The One About Being a Grown-up

There are days when you feel so grown-up. Like yesterday... I went to work, I spent time with a co-worker afterward just having fun. I picked up my textbooks for my classes this semester, I ran errands, and I got a new ID. Walking through the bookstore an older lady here for education week told me she loved my long hair absolutely loved the color. So cute. I love BYU because random people come to complement you all of the time. It makes you feel good when people do it to you and when you do it for others. It is times like these when you realize how much you really have changed since your freshman year. My short hair and baby face are things of the past. My fears of doing things alone, getting lost on campus, and not having my parents around are also long gone. I have learned how to live with people I don't know. I have actually gone on a few dates. I got involved on campus. I have a job. I can talk to random people without a second thought. My friends are getting married. My textbooks are more expensive. Friends from home are planning trips to come and see me at some point. I am so glad I have had the chance to grow up, and I love all of the fun times I have had on the way.

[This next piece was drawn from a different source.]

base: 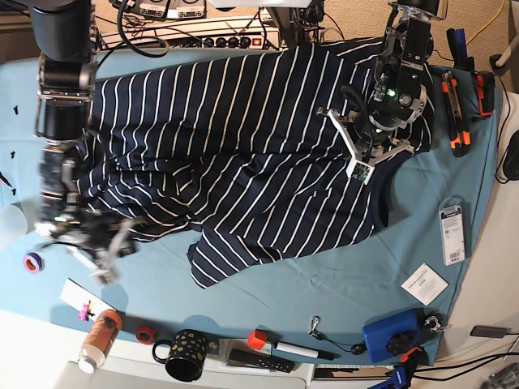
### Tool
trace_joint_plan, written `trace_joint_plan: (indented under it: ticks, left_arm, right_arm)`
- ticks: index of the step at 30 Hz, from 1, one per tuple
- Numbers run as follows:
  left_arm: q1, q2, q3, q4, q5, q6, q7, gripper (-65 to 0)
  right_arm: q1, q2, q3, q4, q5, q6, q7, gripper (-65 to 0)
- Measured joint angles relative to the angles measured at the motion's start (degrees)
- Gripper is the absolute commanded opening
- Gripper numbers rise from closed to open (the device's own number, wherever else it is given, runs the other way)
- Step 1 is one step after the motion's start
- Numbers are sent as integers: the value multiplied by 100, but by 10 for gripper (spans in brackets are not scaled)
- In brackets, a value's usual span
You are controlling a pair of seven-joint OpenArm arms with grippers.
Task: Layout the t-shirt on the table in an organized manner, then fold the t-shirt properly
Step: 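Grasp the shirt hem with the right gripper and the body with the left, then drag the hem with the right gripper away from the left gripper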
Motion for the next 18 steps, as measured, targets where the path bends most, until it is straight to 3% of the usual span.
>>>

Two years ago, I came to BYU with my friend, Kaitlyn. Thank goodness I had her because that first year of being away from home was terrifying. When my parents told me to go into the room where they print your ID, I was scared because they would not be with me. They stood right outside, but I was still a nervous wreck going in there alone. This time I waltzed in like I owned the place. Getting to know my roommates was an adventure in and of itself. It turns out, I ended up loving them more than I ever thought I would when I stalked them on Facebook and drew my own conclusions from what I found. I mean look at us now! I am so thankful for the opportunity I have to live with them once again! Now, we are missing one... Do you know why? She is married! Yesterday she was the luckiest and is now living her happily ever after. Before the wedding I was super ornery, but when I saw how happy they were (even Emilee was amazingly happy with all of the stress of the wedding), I realized that it may have happened way too fast for my liking, but it was meant to be, and why waste time when you know you want to spend eternity with someone? Her and Ryan sure didn't! The reception was beautiful complete with doves, paper lanterns, crepes, and twinkle lights. Getting to see her in her princess gown and getting to take a picture with her and all of the roommates from freshman year (except Mak who came a little later), I just felt like this was right. I believe a congratulations is in order for Mrs. Emilee Draper! 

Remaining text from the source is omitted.